The court accepted ASF's account. Judge Cameron found that a body of contemporaneous documents, including emails from October 2023, diary entries, and meeting notes from January 2024, all pointed to a dismissal decision that predated the leave by weeks. This was reinforced by the oral evidence of both Rosier and ASF director Paul Zelasko, who each gave consistent accounts of a decision reached in December 2023 to terminate Gerges's employment in the new year. The termination had been deliberately postponed to give Gerges a better chance of finding alternative employment after the Christmas period.
ASF had never issued Gerges a written warning about her performance. The court acknowledged this but found the weight of contemporaneous documentation sufficient to establish that performance, not the leave, was the operative reason for the dismissal.

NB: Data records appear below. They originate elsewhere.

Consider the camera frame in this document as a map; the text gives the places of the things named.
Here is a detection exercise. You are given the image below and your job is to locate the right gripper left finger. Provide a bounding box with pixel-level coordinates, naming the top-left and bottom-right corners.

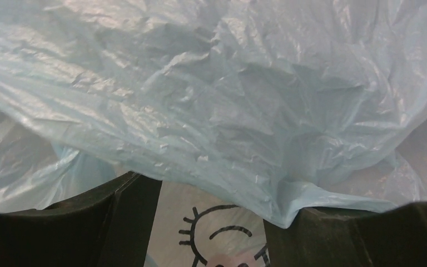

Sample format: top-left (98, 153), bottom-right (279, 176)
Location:
top-left (0, 172), bottom-right (162, 266)

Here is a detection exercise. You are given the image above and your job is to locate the blue plastic bag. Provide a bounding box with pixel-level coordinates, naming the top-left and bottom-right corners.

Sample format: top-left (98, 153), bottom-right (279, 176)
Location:
top-left (0, 1), bottom-right (427, 226)

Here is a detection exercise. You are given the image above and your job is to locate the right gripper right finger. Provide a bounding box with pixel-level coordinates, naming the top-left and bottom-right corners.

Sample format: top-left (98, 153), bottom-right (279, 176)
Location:
top-left (264, 202), bottom-right (427, 266)

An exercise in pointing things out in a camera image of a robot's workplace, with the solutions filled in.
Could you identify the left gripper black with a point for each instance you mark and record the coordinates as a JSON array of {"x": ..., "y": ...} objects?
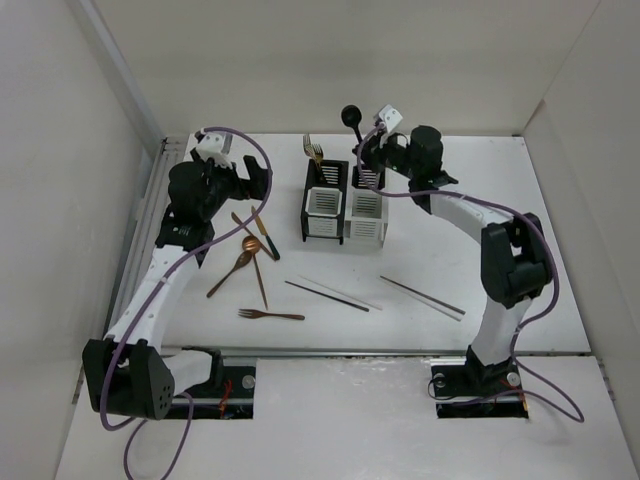
[{"x": 254, "y": 187}]

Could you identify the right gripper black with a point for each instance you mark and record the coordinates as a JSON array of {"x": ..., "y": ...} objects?
[{"x": 371, "y": 151}]

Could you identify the black spoon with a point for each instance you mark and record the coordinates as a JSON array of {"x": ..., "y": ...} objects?
[{"x": 351, "y": 117}]

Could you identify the copper fork long handle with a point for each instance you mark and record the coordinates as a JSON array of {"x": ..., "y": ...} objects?
[{"x": 309, "y": 150}]

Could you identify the silver fork green handle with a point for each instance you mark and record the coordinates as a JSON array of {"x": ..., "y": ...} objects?
[{"x": 318, "y": 156}]

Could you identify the dark copper spoon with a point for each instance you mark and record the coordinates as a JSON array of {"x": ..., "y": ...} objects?
[{"x": 242, "y": 260}]

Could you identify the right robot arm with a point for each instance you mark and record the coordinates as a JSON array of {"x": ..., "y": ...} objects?
[{"x": 516, "y": 263}]

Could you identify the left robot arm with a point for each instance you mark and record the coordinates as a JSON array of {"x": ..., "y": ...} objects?
[{"x": 125, "y": 371}]

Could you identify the white utensil container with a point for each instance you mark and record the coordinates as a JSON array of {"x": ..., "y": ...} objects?
[{"x": 366, "y": 218}]

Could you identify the black utensil container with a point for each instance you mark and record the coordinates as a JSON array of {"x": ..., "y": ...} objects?
[{"x": 323, "y": 206}]

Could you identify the dark brown fork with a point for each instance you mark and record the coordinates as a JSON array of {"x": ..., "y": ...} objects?
[{"x": 257, "y": 314}]

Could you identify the black chopstick left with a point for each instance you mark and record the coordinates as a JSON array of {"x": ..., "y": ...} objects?
[{"x": 327, "y": 296}]

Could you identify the black chopstick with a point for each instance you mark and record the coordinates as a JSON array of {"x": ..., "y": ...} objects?
[
  {"x": 327, "y": 296},
  {"x": 424, "y": 295}
]

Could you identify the black chopstick right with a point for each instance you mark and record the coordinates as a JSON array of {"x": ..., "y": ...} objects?
[{"x": 424, "y": 295}]

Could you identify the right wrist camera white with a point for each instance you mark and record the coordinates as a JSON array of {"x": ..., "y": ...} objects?
[{"x": 387, "y": 119}]

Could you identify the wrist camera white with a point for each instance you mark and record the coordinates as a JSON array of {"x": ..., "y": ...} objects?
[
  {"x": 387, "y": 119},
  {"x": 212, "y": 145}
]

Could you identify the gold knife green handle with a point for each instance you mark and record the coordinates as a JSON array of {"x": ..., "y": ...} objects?
[{"x": 275, "y": 253}]

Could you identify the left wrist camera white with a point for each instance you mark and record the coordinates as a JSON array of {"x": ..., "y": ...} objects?
[{"x": 212, "y": 145}]

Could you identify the aluminium rail left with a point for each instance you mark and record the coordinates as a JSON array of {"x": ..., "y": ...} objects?
[{"x": 147, "y": 213}]

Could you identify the aluminium rail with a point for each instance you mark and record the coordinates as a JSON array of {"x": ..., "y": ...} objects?
[
  {"x": 292, "y": 353},
  {"x": 147, "y": 213}
]

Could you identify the aluminium rail front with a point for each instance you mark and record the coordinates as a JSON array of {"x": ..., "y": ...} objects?
[{"x": 292, "y": 353}]

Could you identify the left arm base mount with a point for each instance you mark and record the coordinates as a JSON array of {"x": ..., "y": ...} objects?
[{"x": 235, "y": 382}]

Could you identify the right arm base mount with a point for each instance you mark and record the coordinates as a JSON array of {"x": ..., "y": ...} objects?
[{"x": 473, "y": 391}]

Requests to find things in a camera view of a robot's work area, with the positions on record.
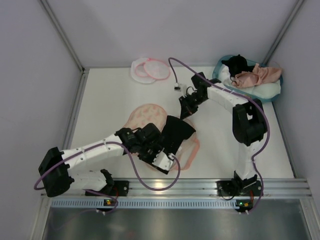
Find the black garment in basket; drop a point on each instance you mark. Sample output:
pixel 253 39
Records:
pixel 237 64

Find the aluminium frame post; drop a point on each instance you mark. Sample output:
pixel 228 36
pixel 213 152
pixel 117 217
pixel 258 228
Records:
pixel 61 33
pixel 298 5

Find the white garment in basket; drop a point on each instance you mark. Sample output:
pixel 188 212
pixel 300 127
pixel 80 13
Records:
pixel 266 92

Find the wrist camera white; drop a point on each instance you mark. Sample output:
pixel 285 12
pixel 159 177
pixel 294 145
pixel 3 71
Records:
pixel 182 88
pixel 163 161

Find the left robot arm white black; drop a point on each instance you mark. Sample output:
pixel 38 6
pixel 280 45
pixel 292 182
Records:
pixel 72 169

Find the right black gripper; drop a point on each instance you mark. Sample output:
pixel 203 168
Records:
pixel 188 105

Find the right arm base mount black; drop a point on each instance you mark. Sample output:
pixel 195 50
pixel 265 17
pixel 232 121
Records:
pixel 238 187

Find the grey slotted cable duct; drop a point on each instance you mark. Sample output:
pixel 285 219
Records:
pixel 149 203

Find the pink floral mesh laundry bag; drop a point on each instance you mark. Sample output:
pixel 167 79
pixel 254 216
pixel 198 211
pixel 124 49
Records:
pixel 153 113

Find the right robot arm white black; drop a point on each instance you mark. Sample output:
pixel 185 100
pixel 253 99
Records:
pixel 248 124

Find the aluminium front rail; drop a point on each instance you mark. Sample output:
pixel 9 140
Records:
pixel 202 188

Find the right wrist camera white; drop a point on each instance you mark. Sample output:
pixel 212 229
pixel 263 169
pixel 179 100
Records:
pixel 182 88

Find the black bra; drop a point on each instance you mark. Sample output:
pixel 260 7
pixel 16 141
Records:
pixel 174 132

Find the right aluminium frame post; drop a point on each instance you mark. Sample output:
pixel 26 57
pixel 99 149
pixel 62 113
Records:
pixel 298 5

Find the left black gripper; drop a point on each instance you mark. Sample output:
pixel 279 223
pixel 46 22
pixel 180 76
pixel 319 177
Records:
pixel 165 139

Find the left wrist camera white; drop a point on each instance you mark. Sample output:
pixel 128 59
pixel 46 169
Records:
pixel 163 161

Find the pink garment in basket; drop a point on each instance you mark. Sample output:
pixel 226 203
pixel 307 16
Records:
pixel 259 76

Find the left aluminium frame post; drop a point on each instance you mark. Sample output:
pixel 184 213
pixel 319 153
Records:
pixel 61 33

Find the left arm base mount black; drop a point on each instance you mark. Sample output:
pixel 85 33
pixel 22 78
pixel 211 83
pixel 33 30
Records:
pixel 117 187

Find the blue plastic laundry basket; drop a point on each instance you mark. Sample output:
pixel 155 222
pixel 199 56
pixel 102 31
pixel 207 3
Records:
pixel 249 78

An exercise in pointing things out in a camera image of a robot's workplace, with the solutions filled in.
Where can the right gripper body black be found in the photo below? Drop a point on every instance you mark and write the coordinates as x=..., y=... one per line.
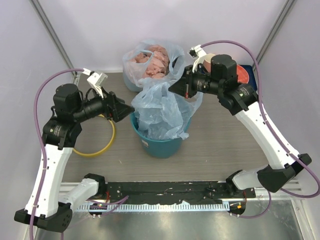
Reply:
x=196, y=82

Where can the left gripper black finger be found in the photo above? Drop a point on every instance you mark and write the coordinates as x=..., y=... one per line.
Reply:
x=118, y=99
x=121, y=111

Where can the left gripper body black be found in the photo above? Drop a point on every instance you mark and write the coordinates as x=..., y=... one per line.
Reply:
x=106, y=110

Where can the light blue plastic bag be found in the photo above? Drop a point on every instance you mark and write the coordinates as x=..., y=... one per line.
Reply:
x=161, y=114

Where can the teal trash bin yellow rim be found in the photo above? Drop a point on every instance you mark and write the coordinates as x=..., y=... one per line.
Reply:
x=161, y=149

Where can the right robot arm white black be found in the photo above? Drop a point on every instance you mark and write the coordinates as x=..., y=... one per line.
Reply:
x=241, y=100

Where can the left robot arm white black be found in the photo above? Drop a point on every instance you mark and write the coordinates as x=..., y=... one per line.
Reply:
x=45, y=209

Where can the plastic bag with pink trash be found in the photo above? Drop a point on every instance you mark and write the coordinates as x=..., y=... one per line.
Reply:
x=152, y=60

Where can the pink ceramic mug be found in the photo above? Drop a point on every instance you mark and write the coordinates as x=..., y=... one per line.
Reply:
x=207, y=61

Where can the red blue floral plate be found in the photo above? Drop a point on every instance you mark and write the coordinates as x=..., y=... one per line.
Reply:
x=243, y=76

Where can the dark blue tray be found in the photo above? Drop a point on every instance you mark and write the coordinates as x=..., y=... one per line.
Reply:
x=252, y=79

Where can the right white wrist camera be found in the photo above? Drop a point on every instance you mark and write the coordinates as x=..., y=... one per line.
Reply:
x=198, y=55

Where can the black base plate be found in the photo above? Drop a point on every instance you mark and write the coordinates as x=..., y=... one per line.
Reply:
x=171, y=192

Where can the white slotted cable duct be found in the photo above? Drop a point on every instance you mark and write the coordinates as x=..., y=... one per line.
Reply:
x=139, y=208

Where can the aluminium frame rail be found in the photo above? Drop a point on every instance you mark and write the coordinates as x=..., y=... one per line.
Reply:
x=261, y=193

Credibility also played a significant role. Judge Cameron found Gerges to be "not an impressive witness" whose answers in cross-examination were "unresponsive and sometimes evasive," and treated her evidence with "some caution." By contrast, Rosier was described as "an impressive witness who gave straightforward evidence in a thoughtful manner," with his account of the performance concerns supported by contemporaneous documents. Zelasko's evidence was also accepted.

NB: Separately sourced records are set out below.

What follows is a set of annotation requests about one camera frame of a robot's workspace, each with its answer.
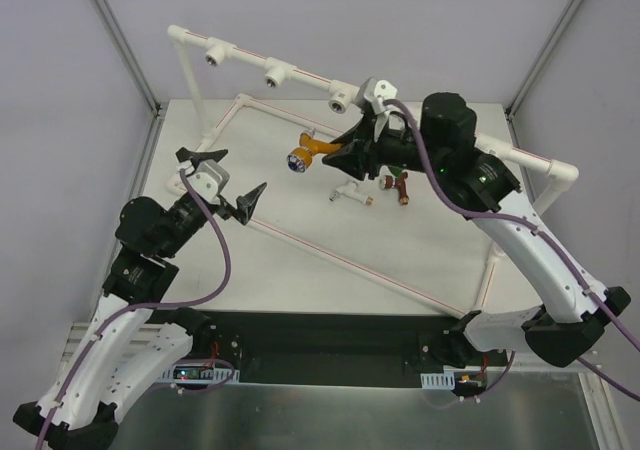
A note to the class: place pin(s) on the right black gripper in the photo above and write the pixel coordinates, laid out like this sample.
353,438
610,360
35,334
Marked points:
365,146

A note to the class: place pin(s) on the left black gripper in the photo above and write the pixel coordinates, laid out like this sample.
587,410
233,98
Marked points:
220,200

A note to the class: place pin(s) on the white pipe frame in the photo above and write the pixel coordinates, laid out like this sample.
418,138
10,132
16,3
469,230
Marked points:
341,94

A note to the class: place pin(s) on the yellow faucet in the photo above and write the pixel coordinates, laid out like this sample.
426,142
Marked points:
301,157

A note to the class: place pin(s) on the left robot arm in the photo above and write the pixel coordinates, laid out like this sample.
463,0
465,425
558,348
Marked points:
134,334

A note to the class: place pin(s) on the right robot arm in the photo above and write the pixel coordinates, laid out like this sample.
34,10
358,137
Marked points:
575,307

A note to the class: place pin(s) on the green faucet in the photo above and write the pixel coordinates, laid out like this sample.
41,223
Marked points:
395,171

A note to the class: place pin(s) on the dark red faucet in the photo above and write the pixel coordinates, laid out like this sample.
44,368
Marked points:
398,183

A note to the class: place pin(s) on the white faucet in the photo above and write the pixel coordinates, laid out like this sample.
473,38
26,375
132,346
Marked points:
350,190

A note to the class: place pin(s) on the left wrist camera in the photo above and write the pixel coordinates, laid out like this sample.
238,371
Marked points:
208,180

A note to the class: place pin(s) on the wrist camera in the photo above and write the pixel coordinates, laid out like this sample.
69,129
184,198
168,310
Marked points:
373,93
208,180

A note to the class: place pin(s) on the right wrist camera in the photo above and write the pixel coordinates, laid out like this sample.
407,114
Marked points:
373,93

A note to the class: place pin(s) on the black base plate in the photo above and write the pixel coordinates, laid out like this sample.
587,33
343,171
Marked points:
378,351

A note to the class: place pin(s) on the left cable duct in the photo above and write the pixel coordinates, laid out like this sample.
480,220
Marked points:
198,375

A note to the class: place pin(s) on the cable duct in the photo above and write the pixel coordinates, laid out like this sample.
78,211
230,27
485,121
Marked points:
452,380
198,375

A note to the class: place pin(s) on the right cable duct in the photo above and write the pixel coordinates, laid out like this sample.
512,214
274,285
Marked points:
452,380

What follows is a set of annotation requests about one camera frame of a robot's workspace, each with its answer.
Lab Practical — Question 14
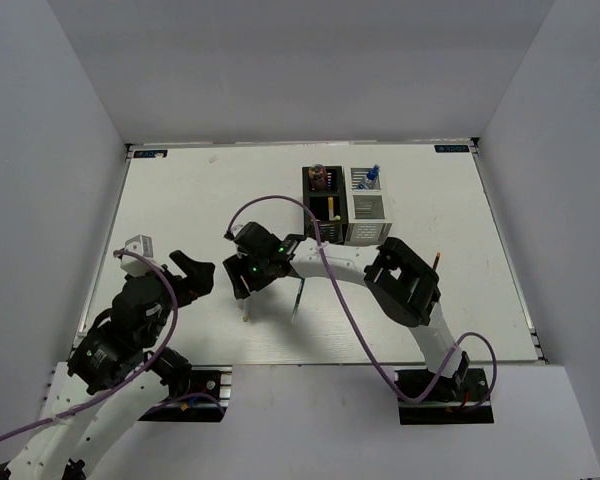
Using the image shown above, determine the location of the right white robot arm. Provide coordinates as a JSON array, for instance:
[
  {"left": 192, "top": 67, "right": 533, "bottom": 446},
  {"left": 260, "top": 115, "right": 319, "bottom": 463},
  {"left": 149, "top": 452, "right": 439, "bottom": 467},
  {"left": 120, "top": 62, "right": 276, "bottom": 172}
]
[{"left": 223, "top": 222, "right": 469, "bottom": 399}]

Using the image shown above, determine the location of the black mesh organizer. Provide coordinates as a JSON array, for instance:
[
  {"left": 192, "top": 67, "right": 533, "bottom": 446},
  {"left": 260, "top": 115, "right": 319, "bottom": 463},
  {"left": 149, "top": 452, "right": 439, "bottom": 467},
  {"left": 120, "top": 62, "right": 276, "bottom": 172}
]
[{"left": 302, "top": 166, "right": 349, "bottom": 244}]

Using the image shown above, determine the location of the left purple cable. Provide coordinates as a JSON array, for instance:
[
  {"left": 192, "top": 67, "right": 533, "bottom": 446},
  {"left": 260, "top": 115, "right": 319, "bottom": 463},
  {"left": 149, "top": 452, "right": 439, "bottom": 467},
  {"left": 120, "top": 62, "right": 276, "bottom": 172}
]
[{"left": 0, "top": 252, "right": 226, "bottom": 451}]

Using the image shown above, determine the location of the purple cable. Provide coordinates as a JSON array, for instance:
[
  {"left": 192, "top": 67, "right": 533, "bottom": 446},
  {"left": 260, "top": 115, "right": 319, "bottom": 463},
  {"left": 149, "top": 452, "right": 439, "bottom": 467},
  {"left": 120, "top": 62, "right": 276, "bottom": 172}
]
[
  {"left": 0, "top": 252, "right": 226, "bottom": 451},
  {"left": 223, "top": 195, "right": 497, "bottom": 412}
]

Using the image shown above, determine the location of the blue cap spray bottle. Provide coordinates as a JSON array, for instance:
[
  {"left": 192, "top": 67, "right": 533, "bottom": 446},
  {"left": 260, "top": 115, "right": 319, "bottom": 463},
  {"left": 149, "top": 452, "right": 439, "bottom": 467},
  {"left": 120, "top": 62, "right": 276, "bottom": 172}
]
[{"left": 357, "top": 165, "right": 380, "bottom": 190}]

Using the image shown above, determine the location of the pink tube of crayons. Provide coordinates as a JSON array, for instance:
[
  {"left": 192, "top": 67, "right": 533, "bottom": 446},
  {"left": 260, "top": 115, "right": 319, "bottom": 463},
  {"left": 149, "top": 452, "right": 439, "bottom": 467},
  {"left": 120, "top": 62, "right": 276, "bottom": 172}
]
[{"left": 308, "top": 164, "right": 329, "bottom": 191}]

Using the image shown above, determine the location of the white mesh organizer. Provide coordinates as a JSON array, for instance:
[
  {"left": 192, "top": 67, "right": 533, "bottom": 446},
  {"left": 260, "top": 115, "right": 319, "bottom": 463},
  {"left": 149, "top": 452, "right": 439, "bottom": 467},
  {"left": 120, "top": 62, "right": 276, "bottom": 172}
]
[{"left": 344, "top": 167, "right": 393, "bottom": 246}]

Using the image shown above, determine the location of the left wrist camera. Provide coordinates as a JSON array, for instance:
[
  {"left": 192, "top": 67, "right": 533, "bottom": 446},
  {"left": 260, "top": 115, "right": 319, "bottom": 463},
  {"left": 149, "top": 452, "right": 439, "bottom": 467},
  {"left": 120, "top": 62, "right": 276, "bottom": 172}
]
[{"left": 114, "top": 234, "right": 154, "bottom": 277}]

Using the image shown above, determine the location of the yellow cap marker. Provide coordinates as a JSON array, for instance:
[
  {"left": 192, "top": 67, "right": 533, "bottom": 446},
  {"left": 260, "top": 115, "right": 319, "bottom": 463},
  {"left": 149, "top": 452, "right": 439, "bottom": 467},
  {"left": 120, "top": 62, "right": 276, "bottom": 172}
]
[
  {"left": 327, "top": 197, "right": 335, "bottom": 221},
  {"left": 238, "top": 298, "right": 250, "bottom": 322}
]

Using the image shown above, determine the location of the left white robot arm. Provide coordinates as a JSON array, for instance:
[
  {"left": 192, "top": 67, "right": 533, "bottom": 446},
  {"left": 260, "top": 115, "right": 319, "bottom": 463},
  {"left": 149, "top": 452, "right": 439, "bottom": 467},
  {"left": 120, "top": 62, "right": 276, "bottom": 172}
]
[{"left": 0, "top": 250, "right": 215, "bottom": 479}]

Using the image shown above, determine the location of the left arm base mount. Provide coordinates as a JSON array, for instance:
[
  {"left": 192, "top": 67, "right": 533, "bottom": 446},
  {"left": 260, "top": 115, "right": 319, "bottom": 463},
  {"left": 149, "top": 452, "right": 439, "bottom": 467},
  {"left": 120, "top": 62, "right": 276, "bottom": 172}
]
[{"left": 140, "top": 367, "right": 232, "bottom": 423}]

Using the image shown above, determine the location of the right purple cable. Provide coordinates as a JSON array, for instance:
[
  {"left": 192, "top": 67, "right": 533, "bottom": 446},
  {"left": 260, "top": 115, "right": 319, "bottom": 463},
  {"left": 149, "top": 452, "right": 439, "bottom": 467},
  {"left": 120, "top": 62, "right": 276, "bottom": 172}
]
[{"left": 223, "top": 195, "right": 497, "bottom": 412}]

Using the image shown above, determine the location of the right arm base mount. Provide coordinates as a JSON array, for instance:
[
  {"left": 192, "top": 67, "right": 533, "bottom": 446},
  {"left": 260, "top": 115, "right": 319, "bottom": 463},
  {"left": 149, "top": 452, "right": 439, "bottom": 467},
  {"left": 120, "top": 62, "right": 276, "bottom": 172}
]
[{"left": 398, "top": 368, "right": 494, "bottom": 426}]

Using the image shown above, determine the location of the green gel pen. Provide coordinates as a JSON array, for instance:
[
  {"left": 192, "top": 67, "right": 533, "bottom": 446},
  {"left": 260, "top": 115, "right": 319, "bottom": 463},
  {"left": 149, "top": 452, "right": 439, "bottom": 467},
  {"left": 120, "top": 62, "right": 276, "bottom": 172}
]
[{"left": 290, "top": 279, "right": 306, "bottom": 324}]

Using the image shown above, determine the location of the red pen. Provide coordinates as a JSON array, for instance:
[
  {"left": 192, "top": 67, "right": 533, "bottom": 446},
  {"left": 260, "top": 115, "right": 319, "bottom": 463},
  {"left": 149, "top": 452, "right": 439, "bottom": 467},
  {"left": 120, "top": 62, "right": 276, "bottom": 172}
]
[{"left": 432, "top": 252, "right": 441, "bottom": 271}]

Judge Cameron found that Gerges's "exercise of carer's leave was not a substantial and operative reason for the termination of her employment and that instead she was dismissed because of concerns regarding her work performance."
The adverse action claim did not succeed. But ASF was not entirely in the clear.
The court found that ASF had failed to provide Gerges with a written termination notice, as required under the Fair Work Act. ASF's director admitted he had believed a formal letter was unnecessary because he thought Gerges was still on probation. The court declared this a contravention of the Act, and the matter will be listed for directions in anticipation of a penalty hearing. ASF had paid Gerges four weeks' pay in lieu of notice across two instalments, but the absence of a written notice remained a breach regardless.
Gerges had also sought $50,000 compensation for psychological harm arising from the dismissal, supported by a counsellor's report on her condition. The court rejected the report, finding the counsellor had not demonstrated the specialised knowledge required to diagnose psychiatric conditions to the court's satisfaction. No compensation was awarded.
This case illustrates why real-time performance documentation matters. ASF only succeeded in defeating the adverse action claim because managers had built a contemporaneous paper trail clearly showing the termination decision predated the leave period, and because the decision-makers gave credible, consistent evidence about their reasons. Without both, the employer's position would have been far more difficult to defend under a law that presumes a connection between dismissal and protected leave unless the employer can prove otherwise. On the question of written termination notices, the court was equally unambiguous: probation does not eliminate the obligation. ASF still faces a penalty hearing as a result.